====== Record extracts

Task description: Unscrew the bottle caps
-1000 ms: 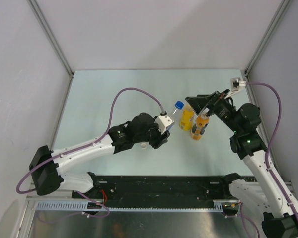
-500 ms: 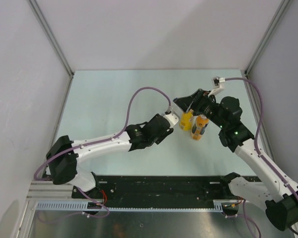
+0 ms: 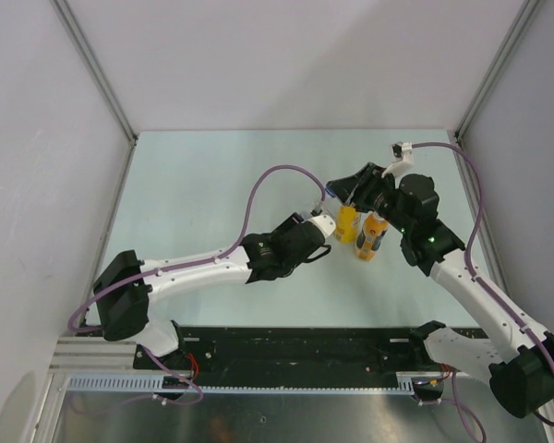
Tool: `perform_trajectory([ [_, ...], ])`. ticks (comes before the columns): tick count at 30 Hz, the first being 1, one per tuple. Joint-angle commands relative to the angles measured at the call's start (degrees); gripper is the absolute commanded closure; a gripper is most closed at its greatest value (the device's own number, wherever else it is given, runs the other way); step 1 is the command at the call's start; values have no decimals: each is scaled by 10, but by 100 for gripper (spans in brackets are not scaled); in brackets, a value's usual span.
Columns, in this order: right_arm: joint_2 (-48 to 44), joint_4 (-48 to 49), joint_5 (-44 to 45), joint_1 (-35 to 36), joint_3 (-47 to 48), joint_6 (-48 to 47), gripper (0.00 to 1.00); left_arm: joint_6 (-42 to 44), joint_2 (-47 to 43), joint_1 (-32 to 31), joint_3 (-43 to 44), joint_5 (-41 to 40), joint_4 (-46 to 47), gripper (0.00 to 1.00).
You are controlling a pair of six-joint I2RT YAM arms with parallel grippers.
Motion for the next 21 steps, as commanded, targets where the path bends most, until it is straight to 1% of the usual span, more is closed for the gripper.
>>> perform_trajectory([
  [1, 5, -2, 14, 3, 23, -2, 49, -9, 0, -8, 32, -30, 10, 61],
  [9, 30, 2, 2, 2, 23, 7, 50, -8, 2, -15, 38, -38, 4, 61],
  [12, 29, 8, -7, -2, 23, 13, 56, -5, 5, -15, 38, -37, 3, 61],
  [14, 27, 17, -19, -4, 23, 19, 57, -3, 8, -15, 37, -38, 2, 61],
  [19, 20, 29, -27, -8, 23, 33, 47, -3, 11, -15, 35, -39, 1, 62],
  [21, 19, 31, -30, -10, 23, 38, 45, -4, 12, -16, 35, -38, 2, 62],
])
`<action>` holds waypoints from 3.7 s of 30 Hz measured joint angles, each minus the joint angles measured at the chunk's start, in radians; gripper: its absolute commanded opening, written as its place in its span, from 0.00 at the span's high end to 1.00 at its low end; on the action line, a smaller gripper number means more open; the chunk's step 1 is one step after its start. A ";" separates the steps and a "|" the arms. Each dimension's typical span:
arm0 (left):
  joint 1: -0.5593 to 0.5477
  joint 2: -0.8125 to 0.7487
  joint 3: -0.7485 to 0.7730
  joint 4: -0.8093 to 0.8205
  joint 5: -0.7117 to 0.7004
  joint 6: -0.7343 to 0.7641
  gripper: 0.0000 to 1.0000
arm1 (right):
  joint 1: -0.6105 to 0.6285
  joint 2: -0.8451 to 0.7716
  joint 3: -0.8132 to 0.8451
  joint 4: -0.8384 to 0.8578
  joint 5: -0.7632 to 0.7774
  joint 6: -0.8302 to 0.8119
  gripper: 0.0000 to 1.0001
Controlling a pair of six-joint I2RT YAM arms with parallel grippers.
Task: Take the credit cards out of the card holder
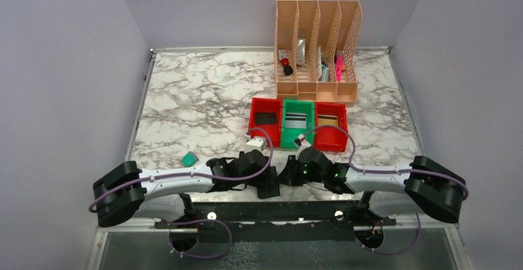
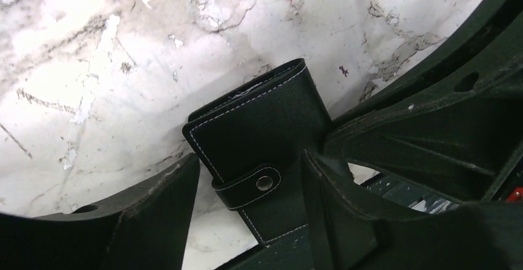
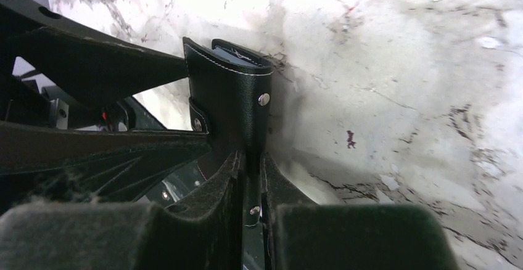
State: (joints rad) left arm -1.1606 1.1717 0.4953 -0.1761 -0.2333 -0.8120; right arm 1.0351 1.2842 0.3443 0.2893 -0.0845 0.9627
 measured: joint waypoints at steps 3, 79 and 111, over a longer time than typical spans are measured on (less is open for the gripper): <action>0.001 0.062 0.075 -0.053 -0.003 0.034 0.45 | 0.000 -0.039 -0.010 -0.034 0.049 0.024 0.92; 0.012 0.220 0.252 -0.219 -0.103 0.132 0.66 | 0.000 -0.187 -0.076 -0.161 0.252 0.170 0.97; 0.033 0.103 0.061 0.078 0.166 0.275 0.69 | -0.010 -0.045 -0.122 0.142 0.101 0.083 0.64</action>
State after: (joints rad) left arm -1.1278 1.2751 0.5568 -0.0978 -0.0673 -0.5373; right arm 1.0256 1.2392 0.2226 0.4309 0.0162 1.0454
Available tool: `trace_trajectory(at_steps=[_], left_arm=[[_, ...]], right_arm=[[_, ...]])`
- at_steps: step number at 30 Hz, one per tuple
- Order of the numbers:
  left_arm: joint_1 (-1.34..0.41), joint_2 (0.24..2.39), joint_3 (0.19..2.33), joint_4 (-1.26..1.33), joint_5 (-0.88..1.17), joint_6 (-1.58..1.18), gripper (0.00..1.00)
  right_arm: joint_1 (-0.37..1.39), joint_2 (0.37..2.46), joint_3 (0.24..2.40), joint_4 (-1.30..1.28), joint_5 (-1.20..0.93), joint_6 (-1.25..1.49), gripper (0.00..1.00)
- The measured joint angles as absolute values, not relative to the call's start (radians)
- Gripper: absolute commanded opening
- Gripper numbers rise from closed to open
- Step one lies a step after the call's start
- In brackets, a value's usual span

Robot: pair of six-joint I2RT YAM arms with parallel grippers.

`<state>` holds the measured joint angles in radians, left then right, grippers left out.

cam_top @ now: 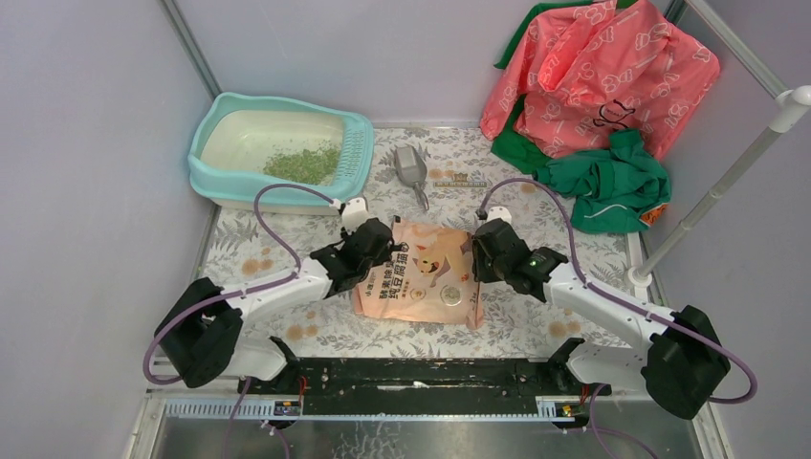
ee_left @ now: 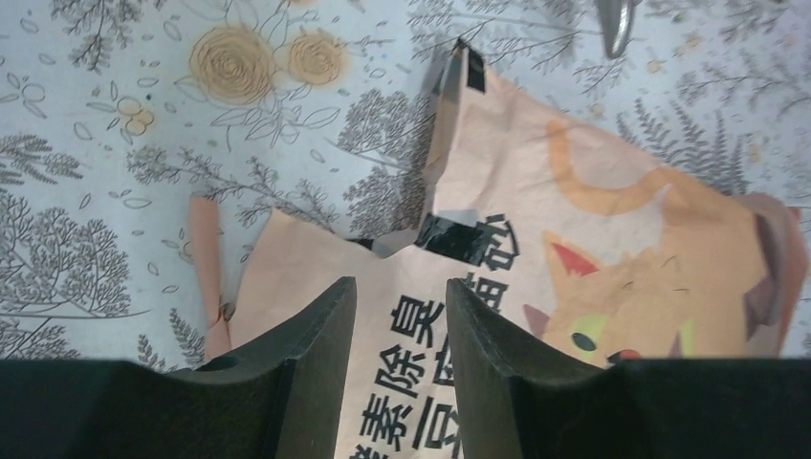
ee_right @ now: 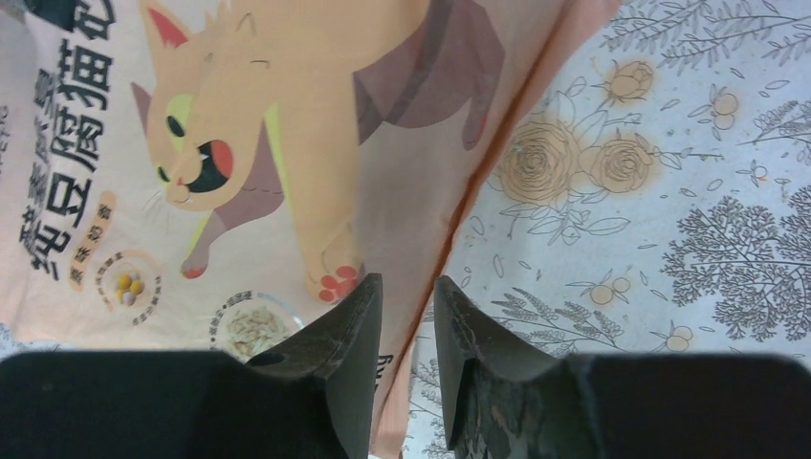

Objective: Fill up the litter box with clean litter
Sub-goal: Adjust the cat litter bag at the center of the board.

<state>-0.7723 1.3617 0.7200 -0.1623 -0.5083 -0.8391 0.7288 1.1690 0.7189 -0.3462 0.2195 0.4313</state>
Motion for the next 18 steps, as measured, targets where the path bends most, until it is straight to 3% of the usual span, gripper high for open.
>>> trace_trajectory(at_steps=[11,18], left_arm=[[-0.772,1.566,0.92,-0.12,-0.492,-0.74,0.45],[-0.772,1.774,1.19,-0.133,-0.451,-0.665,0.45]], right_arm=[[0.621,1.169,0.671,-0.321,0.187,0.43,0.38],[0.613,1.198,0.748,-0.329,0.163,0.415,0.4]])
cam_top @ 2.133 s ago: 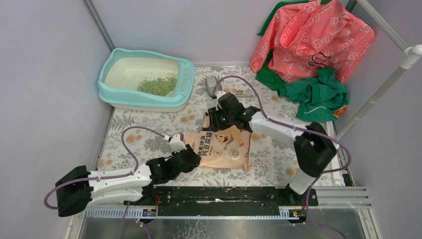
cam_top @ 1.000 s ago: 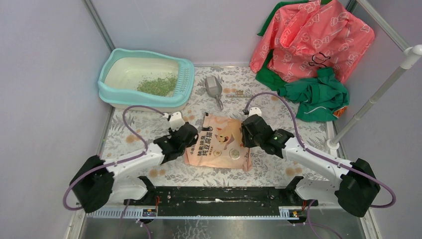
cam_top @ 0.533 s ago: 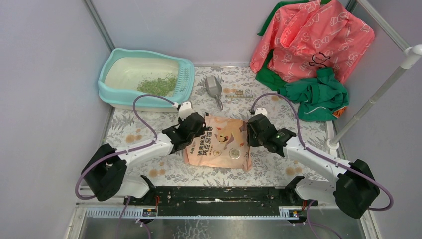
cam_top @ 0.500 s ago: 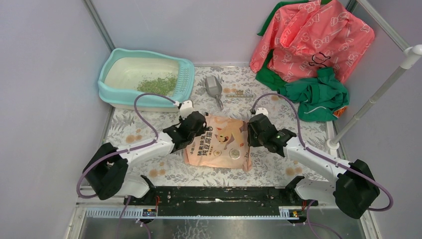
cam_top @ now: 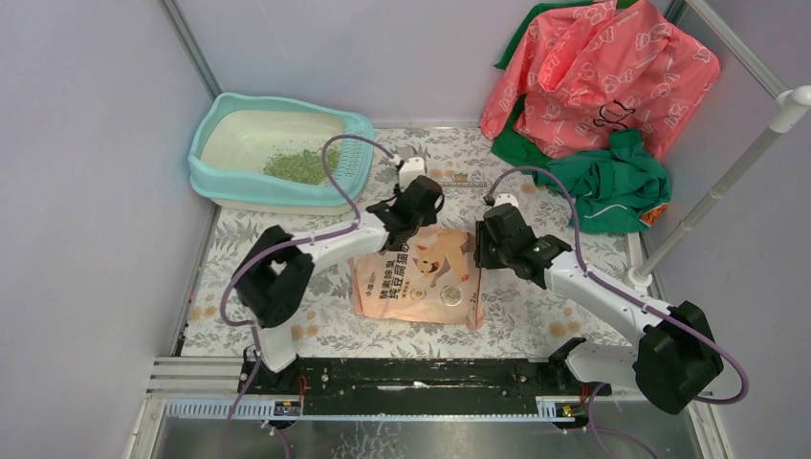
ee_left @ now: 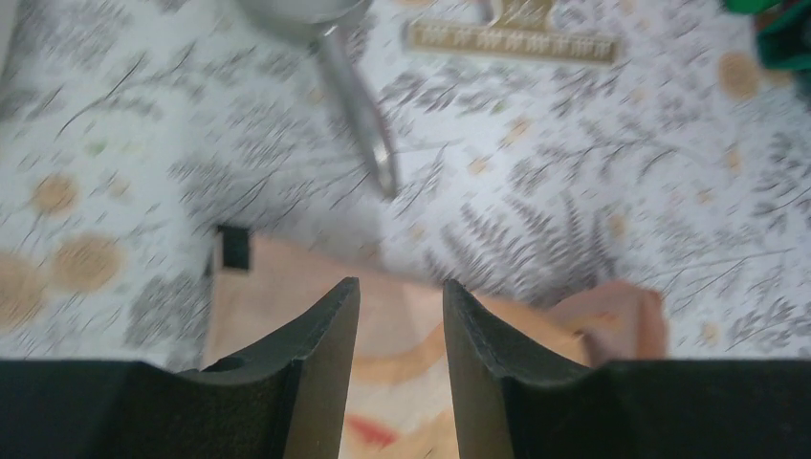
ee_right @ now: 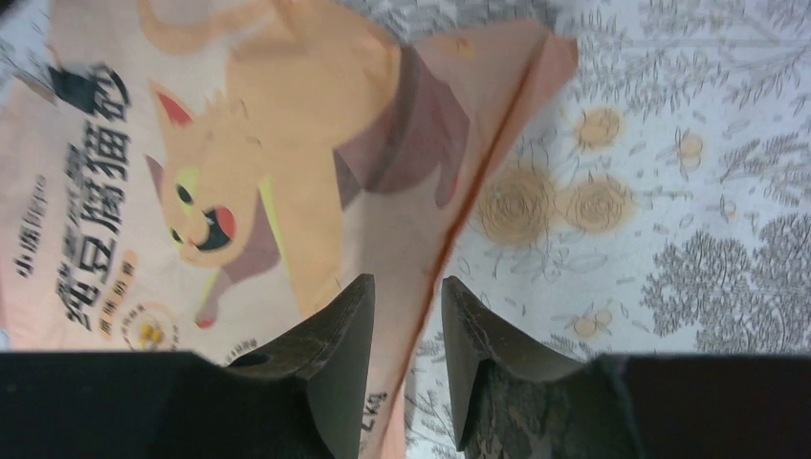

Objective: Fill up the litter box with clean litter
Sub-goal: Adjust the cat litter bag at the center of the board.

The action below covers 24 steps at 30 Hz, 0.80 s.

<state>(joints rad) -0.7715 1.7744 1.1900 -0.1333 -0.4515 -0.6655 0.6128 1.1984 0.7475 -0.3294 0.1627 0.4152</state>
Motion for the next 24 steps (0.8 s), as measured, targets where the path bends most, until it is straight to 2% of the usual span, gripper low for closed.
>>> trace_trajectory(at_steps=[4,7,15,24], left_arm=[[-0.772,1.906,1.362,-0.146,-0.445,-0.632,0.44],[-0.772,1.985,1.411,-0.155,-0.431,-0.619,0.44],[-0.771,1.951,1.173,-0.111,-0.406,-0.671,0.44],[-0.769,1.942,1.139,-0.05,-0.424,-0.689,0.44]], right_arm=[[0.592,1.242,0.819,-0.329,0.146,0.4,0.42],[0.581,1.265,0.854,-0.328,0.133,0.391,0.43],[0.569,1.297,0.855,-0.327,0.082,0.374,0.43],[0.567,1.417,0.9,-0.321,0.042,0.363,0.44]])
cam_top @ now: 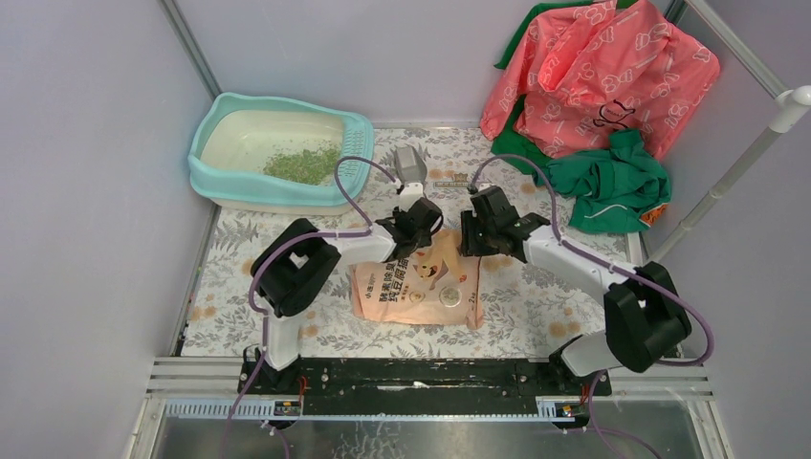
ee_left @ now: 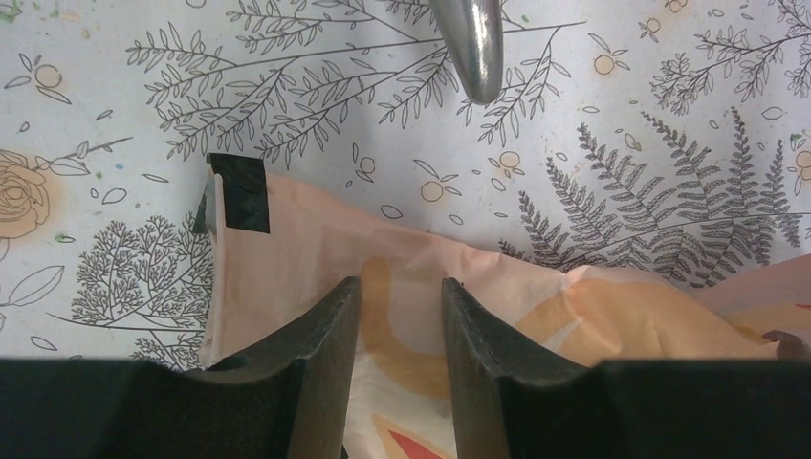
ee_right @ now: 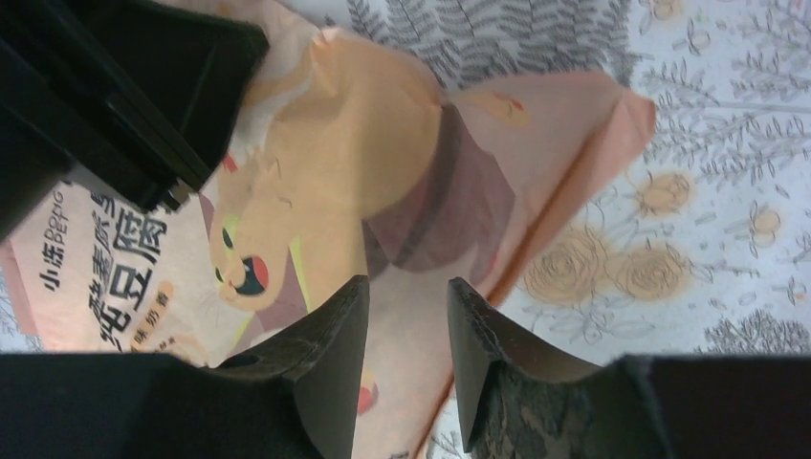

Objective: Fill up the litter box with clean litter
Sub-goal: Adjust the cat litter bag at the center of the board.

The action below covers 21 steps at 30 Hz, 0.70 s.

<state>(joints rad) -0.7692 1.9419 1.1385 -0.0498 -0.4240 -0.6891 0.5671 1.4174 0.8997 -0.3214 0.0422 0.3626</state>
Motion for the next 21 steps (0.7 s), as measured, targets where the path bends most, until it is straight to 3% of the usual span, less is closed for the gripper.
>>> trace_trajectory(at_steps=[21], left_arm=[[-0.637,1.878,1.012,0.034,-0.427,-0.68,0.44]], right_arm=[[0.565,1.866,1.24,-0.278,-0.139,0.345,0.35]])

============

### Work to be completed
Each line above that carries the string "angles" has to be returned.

### Answer box
Tool: `perform_trajectory([ [_, ...], ])`. ticks (comes before the columns): tick count at 30 Hz, the first being 1, one per tuple. Joint-angle commands relative to the angles measured at the call's start (degrees); gripper is the absolute commanded closure; a gripper is most closed at its greatest value (the device's own number, wherever else it is given, runs the other way); step 1 is the command at the call's start; values have no decimals: each is scaled by 10, but by 100 for gripper (spans in brackets are not scaled); in brackets, a value's usual span.
`<action>` holds waypoints from 3.7 s of 30 Hz measured joint angles, each minus the joint angles measured at the chunk's start, in radians; gripper: its absolute commanded opening, written as its place in its span, from 0.00 at the span's high end to 1.00 at its low end; on the action line, a smaller gripper number means more open; the chunk's step 1 is one step after its start. A ";" separates the steps and a "|" the arms. Each dimension's typical span:
- The measured joint angles as absolute values, not relative to the call's start (radians)
`<state>` holds the measured joint angles in radians, left then right, grippers left out.

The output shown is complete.